- Left fielder
- Born: February 17, 1967 (age 59) Clayton, Missouri, U.S.
- Batted: LeftThrew: Left

MLB debut
- September 7, 1993, for the St. Louis Cardinals

Last MLB appearance
- October 3, 1993, for the St. Louis Cardinals

MLB statistics
- Games: 12
- At bats: 13
- Hits: 1
- Stats at Baseball Reference

Teams
- St. Louis Cardinals (1993);

= Lonnie Maclin =

American baseball player (born 1967)

Lonnie Lee Maclin (born February 17, 1967) is an American former Major League Baseball left fielder. Maclin played for the St. Louis Cardinals in the 1993 season. In 12 career games, Maclin had one hit in 13 at-bats. He batted and threw left-handed.

==Career==
Maclin attended Ritenour High School of St.
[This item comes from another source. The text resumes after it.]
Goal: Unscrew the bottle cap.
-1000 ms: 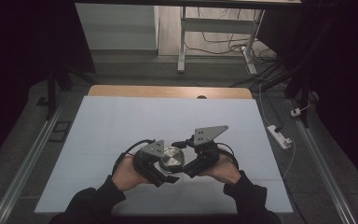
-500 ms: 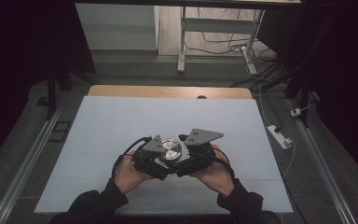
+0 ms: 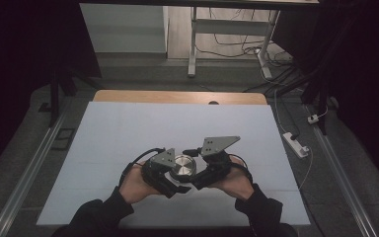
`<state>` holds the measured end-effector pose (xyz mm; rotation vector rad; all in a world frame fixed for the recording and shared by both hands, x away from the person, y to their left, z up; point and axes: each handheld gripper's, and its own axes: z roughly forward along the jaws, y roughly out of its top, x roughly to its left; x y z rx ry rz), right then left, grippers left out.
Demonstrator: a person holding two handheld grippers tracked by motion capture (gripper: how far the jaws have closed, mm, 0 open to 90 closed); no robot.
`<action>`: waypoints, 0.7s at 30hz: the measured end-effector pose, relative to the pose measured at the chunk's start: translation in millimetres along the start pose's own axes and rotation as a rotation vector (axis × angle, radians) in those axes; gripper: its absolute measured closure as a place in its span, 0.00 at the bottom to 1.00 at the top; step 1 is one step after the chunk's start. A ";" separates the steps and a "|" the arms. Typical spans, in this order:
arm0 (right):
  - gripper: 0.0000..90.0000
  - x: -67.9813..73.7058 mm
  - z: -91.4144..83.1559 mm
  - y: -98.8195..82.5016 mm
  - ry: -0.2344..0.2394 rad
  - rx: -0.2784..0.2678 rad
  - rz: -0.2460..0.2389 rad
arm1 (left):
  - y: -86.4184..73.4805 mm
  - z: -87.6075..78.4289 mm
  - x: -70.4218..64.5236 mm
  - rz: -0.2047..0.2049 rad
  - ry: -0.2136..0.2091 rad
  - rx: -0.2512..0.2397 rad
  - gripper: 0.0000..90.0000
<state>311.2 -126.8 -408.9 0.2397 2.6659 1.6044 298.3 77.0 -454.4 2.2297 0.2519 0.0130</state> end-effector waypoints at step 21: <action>0.13 19.5 -4.2 15.2 -0.254 -0.012 0.099 | 0.4 -5.8 3.3 -0.124 0.181 0.003 0.17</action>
Louis, where at various times he played baseball, basketball, and football, wrestled, and ran track. He was drafted by the Cardinals in the 3rd round of the 1986 amateur draft.

Maclin attributes his failure to catch on with the Cardinals in part to an organizational preference for power hitters, when he was a self-described "slap hitter."

In July 1995, the Rio Grande Valley White Wings traded Maclin to the Amarillo Dillas in exchange for third baseman Mike Fernandez. Maclin would go on to play for the Dillas in every season though 2001. He served as player-manager in 2001, and served as manager only the following season. The Amarillo Globe-News, the paper of record for the city, described him as "one of the all-time great Dillas players".

In his free time, Maclin enjoyed performing stand-up comedy.